_Work to be completed_
Each line holding the string "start" is to be copied from the data.

_Information supplied_
BEGIN

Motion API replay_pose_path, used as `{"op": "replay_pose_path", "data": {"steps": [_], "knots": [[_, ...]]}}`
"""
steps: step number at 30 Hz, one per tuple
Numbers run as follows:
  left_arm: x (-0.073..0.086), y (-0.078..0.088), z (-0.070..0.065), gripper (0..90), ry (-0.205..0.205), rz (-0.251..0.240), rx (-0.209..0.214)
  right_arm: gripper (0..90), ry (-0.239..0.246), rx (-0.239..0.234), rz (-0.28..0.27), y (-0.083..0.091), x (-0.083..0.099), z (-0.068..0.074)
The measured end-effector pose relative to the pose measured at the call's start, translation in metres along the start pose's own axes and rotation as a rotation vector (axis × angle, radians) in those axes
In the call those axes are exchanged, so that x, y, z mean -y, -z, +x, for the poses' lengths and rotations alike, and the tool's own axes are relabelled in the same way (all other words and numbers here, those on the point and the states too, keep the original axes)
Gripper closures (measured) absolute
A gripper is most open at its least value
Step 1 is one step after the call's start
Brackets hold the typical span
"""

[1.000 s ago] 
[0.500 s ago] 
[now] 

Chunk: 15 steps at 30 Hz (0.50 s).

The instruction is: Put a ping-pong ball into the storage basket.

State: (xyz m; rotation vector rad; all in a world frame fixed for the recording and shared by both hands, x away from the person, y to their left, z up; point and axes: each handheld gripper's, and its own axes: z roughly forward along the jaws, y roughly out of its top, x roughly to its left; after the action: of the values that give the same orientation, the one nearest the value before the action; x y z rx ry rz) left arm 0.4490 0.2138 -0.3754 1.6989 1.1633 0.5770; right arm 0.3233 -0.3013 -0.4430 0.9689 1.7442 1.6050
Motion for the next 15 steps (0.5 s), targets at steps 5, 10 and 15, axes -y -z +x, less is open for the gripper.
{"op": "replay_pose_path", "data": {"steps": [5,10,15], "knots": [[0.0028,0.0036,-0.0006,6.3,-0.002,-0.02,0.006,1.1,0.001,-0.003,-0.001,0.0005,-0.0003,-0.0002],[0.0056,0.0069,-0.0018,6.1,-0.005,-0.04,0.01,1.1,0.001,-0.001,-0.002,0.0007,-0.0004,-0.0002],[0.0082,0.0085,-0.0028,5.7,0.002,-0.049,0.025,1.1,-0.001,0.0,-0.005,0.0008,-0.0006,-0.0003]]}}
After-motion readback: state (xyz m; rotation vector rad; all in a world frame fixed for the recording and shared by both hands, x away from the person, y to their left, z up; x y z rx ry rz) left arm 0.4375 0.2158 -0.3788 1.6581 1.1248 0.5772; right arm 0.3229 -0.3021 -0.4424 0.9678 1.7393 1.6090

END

_Task response_
The measured end-effector pose relative to the pose measured at the call's start, translation in metres along the start pose's own axes and rotation as a rotation vector (axis × angle, radians) in those axes
Step 1 is one step after the call's start

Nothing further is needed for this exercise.